Conservative policy analysts say that republican leaders have discussed government shutdown and debt limit fights as a way to press for cuts in clean energy spending approved as part of Biden’s Inflation Reduction Act, including former Trump adviser Stephen Moore and anti-tax crusader Grover Norquist. Republicans are also examining calls for the administration to suspend or reverse its plans to ratchet up IRS enforcement of tax rules. Still, the GOP strategy is early and anticipated to alter.

Congress is anticipated to raise the debt ceiling this winter; the exact date depends on when the national debt reaches the maximum. To avoid a shutdown, Congress must finance the government by Dec. 16.

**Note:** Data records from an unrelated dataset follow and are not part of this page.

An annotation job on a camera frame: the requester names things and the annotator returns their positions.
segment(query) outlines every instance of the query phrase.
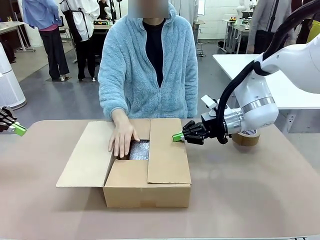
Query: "blue fleece jacket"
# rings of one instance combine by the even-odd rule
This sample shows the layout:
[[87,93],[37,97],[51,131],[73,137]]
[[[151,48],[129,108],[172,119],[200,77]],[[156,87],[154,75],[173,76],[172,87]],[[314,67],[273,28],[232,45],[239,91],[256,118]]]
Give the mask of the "blue fleece jacket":
[[197,114],[198,61],[190,23],[169,4],[162,29],[163,82],[159,87],[146,53],[142,18],[121,18],[104,42],[98,74],[107,119],[123,109],[132,119],[193,118]]

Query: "person in blue shirt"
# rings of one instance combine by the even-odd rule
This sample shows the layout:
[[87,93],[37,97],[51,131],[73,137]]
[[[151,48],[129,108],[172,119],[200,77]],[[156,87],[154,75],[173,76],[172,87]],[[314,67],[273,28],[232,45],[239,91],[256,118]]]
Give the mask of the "person in blue shirt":
[[108,32],[98,74],[100,105],[115,123],[109,151],[114,149],[121,158],[129,153],[132,136],[139,141],[130,118],[197,115],[198,61],[192,26],[168,0],[129,1],[129,12],[136,2],[141,15],[124,16]]
[[66,81],[69,68],[59,33],[62,24],[54,0],[22,0],[23,21],[37,27],[48,56],[49,75],[53,81]]

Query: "finger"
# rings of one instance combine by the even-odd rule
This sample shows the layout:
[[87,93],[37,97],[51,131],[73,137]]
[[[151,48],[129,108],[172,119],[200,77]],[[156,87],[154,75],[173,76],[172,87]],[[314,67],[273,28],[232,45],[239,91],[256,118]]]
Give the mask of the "finger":
[[115,135],[112,134],[110,140],[109,140],[109,147],[108,147],[108,151],[111,152],[112,151],[112,147],[114,145],[114,142],[115,142]]
[[118,157],[119,155],[119,135],[117,134],[114,139],[114,156]]
[[124,137],[124,149],[125,149],[126,156],[129,154],[131,137],[132,137],[131,134],[126,134]]
[[123,134],[121,134],[119,138],[119,152],[120,158],[122,159],[125,156],[125,136]]
[[140,142],[140,138],[139,138],[138,133],[137,133],[136,130],[133,130],[133,138],[134,138],[134,140],[136,140],[137,142]]

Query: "person in blue fleece jacket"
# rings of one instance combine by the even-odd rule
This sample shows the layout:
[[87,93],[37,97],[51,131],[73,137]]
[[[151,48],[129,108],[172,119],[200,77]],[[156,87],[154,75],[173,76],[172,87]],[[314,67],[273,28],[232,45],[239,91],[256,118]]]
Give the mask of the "person in blue fleece jacket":
[[128,155],[129,119],[193,118],[197,114],[198,61],[190,23],[168,0],[137,0],[144,18],[126,15],[104,42],[98,74],[100,105],[115,123],[109,151]]

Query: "silver packaging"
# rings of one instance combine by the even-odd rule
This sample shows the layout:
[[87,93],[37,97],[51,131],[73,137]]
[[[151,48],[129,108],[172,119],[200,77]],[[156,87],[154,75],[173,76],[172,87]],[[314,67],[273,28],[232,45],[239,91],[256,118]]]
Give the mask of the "silver packaging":
[[130,150],[130,160],[149,160],[150,141],[141,140],[132,142]]

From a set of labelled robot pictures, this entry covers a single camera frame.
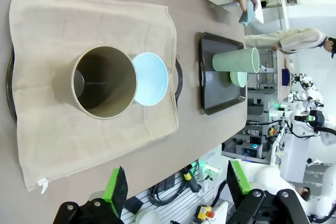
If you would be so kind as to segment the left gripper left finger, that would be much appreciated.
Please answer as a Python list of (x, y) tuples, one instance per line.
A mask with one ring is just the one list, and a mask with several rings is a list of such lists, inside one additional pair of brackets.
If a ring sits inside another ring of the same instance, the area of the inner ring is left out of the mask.
[(115, 168), (101, 198), (80, 206), (73, 201), (60, 205), (53, 224), (124, 224), (121, 213), (127, 199), (128, 183), (122, 167)]

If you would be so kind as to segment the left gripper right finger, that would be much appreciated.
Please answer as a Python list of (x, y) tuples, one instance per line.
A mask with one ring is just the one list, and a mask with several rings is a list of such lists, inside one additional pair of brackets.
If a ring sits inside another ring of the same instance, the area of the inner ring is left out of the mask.
[(292, 189), (252, 189), (238, 161), (228, 163), (226, 182), (236, 211), (226, 224), (310, 224)]

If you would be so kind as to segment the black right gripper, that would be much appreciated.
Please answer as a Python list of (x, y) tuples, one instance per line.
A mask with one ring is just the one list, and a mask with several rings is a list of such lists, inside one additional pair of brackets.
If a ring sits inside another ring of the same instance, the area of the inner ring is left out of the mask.
[(320, 110), (310, 110), (306, 117), (306, 123), (314, 130), (323, 127), (324, 122), (325, 118), (323, 112)]

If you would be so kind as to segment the blue grey wiping cloth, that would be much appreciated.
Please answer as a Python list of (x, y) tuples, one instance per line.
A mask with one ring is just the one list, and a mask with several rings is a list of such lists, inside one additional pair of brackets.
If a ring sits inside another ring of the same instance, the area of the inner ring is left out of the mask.
[[(256, 10), (259, 5), (259, 0), (251, 0), (246, 1), (246, 11), (242, 11), (242, 14), (239, 18), (239, 23), (242, 24), (244, 27), (248, 26), (250, 23), (253, 22), (256, 16)], [(233, 0), (230, 0), (229, 3), (221, 4), (221, 7), (225, 9), (233, 9), (235, 7), (239, 6), (238, 2), (234, 2)]]

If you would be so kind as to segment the beige cloth mat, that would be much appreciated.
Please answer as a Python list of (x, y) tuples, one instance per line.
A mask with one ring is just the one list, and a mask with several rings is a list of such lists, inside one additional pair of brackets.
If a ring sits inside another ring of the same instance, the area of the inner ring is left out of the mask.
[(178, 129), (175, 88), (156, 105), (133, 103), (99, 120), (55, 96), (55, 76), (94, 46), (133, 58), (152, 52), (173, 75), (176, 29), (166, 6), (114, 0), (12, 0), (13, 100), (18, 159), (28, 191), (42, 180), (67, 177), (103, 164)]

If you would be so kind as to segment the dark brown serving tray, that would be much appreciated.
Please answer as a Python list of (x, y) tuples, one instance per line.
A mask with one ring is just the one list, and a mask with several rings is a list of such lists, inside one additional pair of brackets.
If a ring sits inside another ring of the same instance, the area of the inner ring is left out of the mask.
[[(5, 84), (6, 84), (6, 99), (7, 99), (7, 105), (9, 108), (9, 112), (14, 120), (15, 125), (17, 125), (17, 114), (16, 114), (14, 97), (13, 97), (14, 61), (15, 61), (15, 54), (14, 54), (14, 48), (12, 48), (11, 57), (10, 57), (8, 67), (7, 67), (7, 72), (6, 72)], [(179, 99), (179, 96), (183, 88), (183, 71), (178, 61), (178, 57), (176, 57), (175, 69), (177, 71), (177, 76), (178, 76), (177, 88), (175, 91), (175, 101), (176, 103), (178, 103), (178, 99)]]
[(198, 73), (201, 106), (207, 115), (220, 112), (246, 100), (246, 89), (231, 82), (229, 72), (216, 72), (213, 55), (243, 49), (242, 42), (204, 32), (198, 41)]

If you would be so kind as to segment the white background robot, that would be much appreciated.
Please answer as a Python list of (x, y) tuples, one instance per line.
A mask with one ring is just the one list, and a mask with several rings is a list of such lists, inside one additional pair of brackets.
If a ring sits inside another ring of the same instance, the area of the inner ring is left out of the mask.
[(324, 107), (323, 96), (318, 91), (314, 80), (306, 74), (291, 74), (291, 83), (299, 83), (303, 92), (299, 94), (303, 107), (307, 110)]

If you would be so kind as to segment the white controller with blue light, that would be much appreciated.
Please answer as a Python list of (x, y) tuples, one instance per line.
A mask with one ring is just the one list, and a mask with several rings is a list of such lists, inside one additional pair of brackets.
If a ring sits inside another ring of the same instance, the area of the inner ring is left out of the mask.
[(253, 144), (247, 141), (238, 141), (235, 144), (236, 154), (253, 158), (262, 158), (262, 144)]

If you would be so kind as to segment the white round dish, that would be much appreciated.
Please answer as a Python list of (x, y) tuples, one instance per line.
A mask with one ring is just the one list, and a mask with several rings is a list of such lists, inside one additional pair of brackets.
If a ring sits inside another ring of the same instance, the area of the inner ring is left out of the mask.
[(160, 213), (156, 210), (143, 210), (135, 218), (135, 224), (159, 224)]

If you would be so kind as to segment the yellow emergency stop box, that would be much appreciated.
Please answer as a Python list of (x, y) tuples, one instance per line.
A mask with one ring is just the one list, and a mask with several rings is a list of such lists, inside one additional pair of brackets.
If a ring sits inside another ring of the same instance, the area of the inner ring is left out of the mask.
[(215, 217), (215, 213), (212, 211), (211, 206), (203, 206), (200, 205), (197, 207), (195, 218), (198, 220), (206, 220), (213, 219)]

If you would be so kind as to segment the black tool with yellow label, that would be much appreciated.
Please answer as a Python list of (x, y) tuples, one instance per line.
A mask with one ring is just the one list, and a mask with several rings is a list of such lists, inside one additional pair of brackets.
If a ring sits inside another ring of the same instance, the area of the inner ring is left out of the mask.
[(182, 169), (182, 174), (184, 179), (193, 193), (198, 193), (201, 190), (201, 185), (197, 182), (194, 174), (192, 173), (193, 166), (191, 164), (187, 165)]

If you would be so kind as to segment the dark blue box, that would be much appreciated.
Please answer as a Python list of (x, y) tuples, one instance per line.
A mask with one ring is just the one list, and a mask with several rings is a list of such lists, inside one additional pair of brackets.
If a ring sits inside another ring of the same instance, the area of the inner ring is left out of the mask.
[(281, 70), (281, 85), (290, 86), (291, 73), (288, 68)]

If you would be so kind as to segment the seated person dark hair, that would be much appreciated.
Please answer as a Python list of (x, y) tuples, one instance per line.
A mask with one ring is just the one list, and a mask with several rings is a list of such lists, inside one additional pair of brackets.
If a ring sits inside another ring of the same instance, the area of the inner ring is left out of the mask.
[(298, 188), (296, 191), (304, 201), (308, 201), (310, 199), (311, 191), (309, 187)]

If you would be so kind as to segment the background person beige jacket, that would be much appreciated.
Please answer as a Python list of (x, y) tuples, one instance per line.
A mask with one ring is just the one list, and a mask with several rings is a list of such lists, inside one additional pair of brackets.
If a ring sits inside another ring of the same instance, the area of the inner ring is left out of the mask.
[(332, 38), (315, 28), (286, 29), (260, 35), (246, 35), (247, 48), (281, 51), (292, 55), (301, 51), (323, 48), (336, 55), (336, 38)]

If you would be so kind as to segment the tall light green cup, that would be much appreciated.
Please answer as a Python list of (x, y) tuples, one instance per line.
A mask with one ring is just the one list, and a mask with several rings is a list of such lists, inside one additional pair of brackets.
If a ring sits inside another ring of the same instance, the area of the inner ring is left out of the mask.
[(260, 67), (259, 52), (256, 48), (215, 54), (212, 58), (215, 71), (257, 73)]

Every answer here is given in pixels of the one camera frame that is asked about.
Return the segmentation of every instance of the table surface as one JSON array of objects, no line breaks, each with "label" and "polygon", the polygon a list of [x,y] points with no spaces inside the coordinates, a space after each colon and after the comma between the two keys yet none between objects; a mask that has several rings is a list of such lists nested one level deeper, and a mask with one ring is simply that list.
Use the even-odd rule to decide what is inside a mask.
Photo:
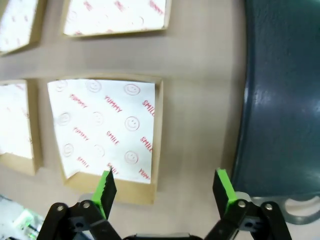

When questioned by Punchbowl News last month, McCarthy left open the prospect of pressing for Medicare and Social Security reforms but then told CNBC he had never addressed such programs.

Trump’s statements on fellow Republicans have strengthened the GOP’s willingness to use the debt ceiling to demand concessions. Trump has accused the Senate GOP leader Mitch McConnell (Ky.) of giving in on the issue in earlier discussions with House Democrats.

The debt ceiling struggle has become a litmus test for GOP leadership positions, such as the open campaign to become the next House whip, where Banks, Emmer, and Ferguson are in the running.

Before McCarthy’s announcement, conservative House Freedom Caucus members considered using the debt ceiling and the December deadline to finance the government for the rest of the fiscal year as reasons to demand spending cutbacks. The freedom caucus, which comprises 30 of the most conservative House Republicans, signaled its intentions last month by pressuring GOP leadership to warn Republicans not to finance the government beyond December without big budget cuts.

No one wants debt default. But questions need to be raised, “What are we spending our money on, and how will we balance it?” Rep. Warren Davidson (R-Ohio) remarked in an interview.

Rep. Bob Good (R-Va.) said a GOP majority would have a mandate from voters to utilize every deadline to slash spending and address the country’s greatest problems, such as increasing prices, immigration, education, and energy independence. We should use the budget process in January to drive the change the American people will vote for on Nov. 8; he said before the House adjourned last month to campaign.

Republicans seem to agree. Adrian Smith, a key Ways and Means Committee Republican, told The Post the debt ceiling is a critical instrument for managing debt and deficit. After two years of reckless spending by Democrats, American households can’t afford to ignore government expenditures.

Spending battles might strain Democrats if they control one chamber of Congress, and the debt issue has already caused splits in the Biden administration.

Treasury Secretary Janet L. Yellen asked for the debt ceiling repeal last year; many economists agree it’s a huge threat with little upside. Friday, Biden said repealing the debt ceiling would be “irresponsible.” Sen. Bernie Sanders (I-Vt.), chairman of the Senate Budget Committee, told CNN on Sunday he opposes eliminating the debt ceiling.

Some Democrats have proposed raising the debt ceiling to googolplex to eradicate it. Reconciliation would allow that move with just Democratic votes, circumventing a GOP filibuster in the Senate. Still, Biden’s opposition appears to have halted those attempts, which would meet opposition from moderate Democrats.

Actively exacerbating inflation while boosting energy and health care prices is selling out middle-class families, White House spokesman Andrew Bates said. To do so would be an economic nightmare for the country.

Biden led Obama administration debt ceiling negotiations with House Republicans, sometimes irritating Democratic allies. Some White House economists want Biden to defuse the debt ceiling bomb immediately, even if it means Democrats must vote to expand the debt limit beyond the next Congress.

Norquist urged Republicans to be tough. If you want a $2 trillion debt limit rise, then we need $2 trillion in deficit reduction, he warned. Norquist said any deficit reduction should come through expenditure cuts, not more taxes, as under Obama. According to him, you can’t argue it’s unprecedented because we did it to Obama, and he succumbed.